These executives are on the right track. Past research has shown that the harmful effects of stress can be at least partially counteracted by spending just 20 to 30 minutes per day engaging in renewal activities.
This is clearly an area where organizations can help their executives. Companies should be making deliberate efforts to raise awareness of the benefits of renewal and should be helping executives establish regimens of such activities. An example of how to do this well is financial services group USAA, whose campuses include meditation rooms and outdoor game areas, and encourage walking by placing colored mile markers around headquarters.
Yet for the most part, this isn’t happening. While 79% of the surveyed executives say they recognize the importance of renewal, only 35% say their firms have programs to encourage such activities.

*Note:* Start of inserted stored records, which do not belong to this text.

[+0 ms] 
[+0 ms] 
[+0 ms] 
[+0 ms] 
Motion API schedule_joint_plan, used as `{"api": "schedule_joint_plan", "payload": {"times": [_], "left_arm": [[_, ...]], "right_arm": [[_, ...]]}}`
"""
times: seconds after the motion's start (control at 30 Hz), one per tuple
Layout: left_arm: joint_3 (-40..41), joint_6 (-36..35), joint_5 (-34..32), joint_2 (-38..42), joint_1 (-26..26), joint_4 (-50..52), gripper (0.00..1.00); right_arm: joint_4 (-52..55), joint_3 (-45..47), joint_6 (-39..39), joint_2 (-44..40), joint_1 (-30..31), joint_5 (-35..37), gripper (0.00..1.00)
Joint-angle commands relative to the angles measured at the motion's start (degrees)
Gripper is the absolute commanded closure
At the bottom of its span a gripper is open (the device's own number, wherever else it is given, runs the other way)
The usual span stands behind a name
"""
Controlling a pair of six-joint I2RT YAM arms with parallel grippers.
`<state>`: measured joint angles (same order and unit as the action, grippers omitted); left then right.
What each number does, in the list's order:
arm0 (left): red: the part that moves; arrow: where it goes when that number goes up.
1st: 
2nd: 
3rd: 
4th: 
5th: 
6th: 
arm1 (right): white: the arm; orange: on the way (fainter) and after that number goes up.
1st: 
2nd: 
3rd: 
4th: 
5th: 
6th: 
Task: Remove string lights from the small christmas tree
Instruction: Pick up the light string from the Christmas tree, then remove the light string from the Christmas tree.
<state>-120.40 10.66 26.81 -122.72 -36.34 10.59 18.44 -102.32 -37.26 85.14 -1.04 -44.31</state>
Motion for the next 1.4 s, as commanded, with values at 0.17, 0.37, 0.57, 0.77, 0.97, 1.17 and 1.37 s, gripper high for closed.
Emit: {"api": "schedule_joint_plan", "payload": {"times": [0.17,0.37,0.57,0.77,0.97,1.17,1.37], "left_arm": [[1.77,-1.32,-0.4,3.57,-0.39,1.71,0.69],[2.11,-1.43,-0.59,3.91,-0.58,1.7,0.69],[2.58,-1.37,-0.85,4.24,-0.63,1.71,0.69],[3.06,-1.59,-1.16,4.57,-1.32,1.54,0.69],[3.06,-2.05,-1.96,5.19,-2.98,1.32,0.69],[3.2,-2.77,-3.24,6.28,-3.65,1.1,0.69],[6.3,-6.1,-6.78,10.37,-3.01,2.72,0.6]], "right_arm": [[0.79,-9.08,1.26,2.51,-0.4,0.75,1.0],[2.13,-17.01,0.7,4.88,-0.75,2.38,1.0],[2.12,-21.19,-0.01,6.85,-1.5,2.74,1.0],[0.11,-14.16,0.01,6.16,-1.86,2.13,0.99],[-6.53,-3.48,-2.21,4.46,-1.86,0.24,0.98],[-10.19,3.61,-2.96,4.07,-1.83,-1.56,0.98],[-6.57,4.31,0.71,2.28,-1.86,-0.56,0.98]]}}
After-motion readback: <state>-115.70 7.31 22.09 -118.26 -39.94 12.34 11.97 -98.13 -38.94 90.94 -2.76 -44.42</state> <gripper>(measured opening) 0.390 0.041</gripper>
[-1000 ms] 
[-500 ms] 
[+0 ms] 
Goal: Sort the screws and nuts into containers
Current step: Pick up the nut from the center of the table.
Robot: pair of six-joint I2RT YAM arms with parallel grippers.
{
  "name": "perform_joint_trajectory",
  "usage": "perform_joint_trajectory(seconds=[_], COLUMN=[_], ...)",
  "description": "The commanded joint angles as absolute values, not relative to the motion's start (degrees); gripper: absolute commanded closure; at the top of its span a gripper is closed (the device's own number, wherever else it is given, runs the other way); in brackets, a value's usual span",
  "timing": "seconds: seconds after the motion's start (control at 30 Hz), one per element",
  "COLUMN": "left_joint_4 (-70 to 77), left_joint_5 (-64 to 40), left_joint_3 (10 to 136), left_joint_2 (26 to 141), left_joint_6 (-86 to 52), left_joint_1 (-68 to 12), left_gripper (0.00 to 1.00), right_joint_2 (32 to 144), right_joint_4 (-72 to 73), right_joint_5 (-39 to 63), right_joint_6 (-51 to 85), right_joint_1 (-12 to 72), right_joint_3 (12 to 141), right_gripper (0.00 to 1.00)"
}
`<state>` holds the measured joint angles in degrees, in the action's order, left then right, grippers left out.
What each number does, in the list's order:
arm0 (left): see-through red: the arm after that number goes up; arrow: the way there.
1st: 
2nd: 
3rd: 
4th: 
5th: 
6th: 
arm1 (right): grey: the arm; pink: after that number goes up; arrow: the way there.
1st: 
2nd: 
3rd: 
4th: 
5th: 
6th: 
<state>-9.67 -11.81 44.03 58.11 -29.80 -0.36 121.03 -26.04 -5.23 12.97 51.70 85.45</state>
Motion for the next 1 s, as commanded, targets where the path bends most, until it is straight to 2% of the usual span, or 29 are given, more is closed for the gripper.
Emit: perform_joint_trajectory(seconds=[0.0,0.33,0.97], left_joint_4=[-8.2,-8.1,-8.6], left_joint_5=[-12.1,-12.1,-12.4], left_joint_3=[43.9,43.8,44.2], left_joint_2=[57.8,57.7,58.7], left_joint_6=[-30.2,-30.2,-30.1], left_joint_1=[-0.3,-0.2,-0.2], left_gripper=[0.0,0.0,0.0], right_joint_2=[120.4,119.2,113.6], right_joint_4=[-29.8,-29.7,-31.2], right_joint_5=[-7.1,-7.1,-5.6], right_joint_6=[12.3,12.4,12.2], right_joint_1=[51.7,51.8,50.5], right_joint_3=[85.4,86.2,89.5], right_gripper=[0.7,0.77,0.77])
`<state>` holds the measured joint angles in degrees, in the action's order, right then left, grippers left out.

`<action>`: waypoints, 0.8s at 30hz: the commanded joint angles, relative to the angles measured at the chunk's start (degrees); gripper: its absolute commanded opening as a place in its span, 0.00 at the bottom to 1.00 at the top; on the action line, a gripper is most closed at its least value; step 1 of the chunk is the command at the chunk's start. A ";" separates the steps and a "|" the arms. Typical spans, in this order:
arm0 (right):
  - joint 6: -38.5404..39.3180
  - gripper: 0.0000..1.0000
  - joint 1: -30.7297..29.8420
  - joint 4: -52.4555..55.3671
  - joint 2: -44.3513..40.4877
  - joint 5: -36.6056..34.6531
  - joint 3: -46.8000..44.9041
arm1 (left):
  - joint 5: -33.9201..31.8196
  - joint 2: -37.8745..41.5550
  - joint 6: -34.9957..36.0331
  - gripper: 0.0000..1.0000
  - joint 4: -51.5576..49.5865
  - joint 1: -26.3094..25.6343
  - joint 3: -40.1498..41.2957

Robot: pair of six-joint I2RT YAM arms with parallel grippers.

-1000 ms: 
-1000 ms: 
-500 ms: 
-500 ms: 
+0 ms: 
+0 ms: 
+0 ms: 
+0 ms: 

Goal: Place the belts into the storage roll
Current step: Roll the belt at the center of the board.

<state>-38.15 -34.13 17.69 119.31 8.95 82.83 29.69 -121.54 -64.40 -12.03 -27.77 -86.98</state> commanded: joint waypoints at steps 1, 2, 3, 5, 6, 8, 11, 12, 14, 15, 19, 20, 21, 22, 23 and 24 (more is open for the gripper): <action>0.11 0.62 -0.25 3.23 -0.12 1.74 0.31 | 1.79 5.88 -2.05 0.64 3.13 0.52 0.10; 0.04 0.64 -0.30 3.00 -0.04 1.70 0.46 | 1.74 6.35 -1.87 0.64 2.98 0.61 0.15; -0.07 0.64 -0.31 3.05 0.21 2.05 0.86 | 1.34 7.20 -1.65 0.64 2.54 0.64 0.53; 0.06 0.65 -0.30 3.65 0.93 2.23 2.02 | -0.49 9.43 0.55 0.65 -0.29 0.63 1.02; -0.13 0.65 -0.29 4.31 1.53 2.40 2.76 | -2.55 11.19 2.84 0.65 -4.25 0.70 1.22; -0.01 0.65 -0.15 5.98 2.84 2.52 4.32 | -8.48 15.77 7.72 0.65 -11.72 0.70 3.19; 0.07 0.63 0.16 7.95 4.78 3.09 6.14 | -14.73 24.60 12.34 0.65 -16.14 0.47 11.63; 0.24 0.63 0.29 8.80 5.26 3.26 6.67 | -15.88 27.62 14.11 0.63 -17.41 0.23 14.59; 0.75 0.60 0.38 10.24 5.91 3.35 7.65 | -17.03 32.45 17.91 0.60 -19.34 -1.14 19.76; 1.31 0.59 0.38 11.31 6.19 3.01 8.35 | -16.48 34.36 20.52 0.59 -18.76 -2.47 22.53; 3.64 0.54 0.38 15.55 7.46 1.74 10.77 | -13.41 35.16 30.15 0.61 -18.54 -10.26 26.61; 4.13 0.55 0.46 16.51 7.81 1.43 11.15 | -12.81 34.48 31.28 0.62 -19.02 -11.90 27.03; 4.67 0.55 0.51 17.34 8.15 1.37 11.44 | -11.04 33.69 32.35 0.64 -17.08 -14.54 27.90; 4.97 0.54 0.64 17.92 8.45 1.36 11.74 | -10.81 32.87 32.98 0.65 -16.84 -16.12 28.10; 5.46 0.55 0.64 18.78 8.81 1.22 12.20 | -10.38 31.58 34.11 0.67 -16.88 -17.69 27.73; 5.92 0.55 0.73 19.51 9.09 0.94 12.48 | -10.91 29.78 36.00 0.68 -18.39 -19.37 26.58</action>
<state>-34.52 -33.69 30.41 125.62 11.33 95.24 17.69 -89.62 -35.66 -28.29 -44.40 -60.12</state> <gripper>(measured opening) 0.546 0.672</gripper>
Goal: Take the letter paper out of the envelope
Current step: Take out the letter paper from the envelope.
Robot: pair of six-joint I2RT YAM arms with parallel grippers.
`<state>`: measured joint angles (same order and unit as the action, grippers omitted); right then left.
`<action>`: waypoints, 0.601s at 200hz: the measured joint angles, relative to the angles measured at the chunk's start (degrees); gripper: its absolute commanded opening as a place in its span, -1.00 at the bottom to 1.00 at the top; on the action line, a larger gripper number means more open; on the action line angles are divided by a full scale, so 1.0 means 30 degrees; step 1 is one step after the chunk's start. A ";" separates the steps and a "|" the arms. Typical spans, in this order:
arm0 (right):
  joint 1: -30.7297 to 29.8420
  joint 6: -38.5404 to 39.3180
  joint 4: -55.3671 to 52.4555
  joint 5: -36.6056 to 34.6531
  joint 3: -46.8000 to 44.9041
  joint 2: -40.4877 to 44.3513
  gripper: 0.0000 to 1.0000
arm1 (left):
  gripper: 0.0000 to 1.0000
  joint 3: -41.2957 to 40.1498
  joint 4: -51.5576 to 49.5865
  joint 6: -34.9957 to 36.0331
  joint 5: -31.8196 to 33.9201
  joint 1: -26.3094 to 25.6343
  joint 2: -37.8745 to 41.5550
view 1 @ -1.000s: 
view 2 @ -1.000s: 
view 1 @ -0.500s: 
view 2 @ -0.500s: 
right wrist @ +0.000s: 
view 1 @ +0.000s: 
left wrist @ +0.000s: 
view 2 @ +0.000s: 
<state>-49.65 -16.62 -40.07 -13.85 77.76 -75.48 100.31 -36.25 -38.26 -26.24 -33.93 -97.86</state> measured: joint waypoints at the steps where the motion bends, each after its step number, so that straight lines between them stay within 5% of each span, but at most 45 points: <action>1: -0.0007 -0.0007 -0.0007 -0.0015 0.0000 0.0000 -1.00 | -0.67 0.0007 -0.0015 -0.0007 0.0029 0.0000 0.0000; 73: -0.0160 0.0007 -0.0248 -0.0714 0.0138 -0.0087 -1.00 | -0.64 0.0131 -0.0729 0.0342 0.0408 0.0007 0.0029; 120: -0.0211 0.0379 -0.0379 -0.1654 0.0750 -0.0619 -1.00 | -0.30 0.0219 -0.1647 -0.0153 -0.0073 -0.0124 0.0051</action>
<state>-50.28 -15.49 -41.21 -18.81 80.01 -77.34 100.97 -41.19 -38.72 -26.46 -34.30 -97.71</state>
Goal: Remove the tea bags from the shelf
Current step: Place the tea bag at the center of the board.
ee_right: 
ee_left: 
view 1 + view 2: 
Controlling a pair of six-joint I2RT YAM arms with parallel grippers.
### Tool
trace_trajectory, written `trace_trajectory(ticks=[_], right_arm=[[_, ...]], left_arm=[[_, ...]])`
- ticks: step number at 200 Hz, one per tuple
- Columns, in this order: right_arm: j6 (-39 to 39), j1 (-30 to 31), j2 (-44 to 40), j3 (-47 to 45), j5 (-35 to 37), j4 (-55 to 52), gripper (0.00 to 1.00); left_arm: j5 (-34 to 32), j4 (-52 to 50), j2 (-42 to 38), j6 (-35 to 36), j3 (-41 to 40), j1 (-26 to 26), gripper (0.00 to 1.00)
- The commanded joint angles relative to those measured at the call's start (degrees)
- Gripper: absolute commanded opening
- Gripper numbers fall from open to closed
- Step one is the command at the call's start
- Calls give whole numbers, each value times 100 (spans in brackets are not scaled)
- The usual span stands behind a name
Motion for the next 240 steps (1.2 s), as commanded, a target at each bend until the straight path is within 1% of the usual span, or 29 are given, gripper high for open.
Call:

More surprising is the finding that executives who recognize the value of renewal don’t do much to encourage their own direct reports to follow their example. Only 50% say they encourage renewal activities among their staffs.
Why do executives who understand and have experienced the value of renewal keep their knowledge to themselves? My interviews with corporate leaders suggest that the reason may have to do with the power of the corporate culture of soldiering on. Executives may worry that colleagues would snicker if they knew about the stamp collection or the daily meditation sessions. These vital activities might be perceived as signs of weakness.
So one of the most important things an organization can do to help executives reduce stress is to disabuse people of the idea that stoicism equals strength. They need to educate managers not only about the dangers of stress but also about the need for activities that reduce it. They should make it clear that the kind of strength the organization needs isn’t the strength of clenched teeth and masked feelings, but the strength that comes from reduced tension – in other words, that there is power in renewal.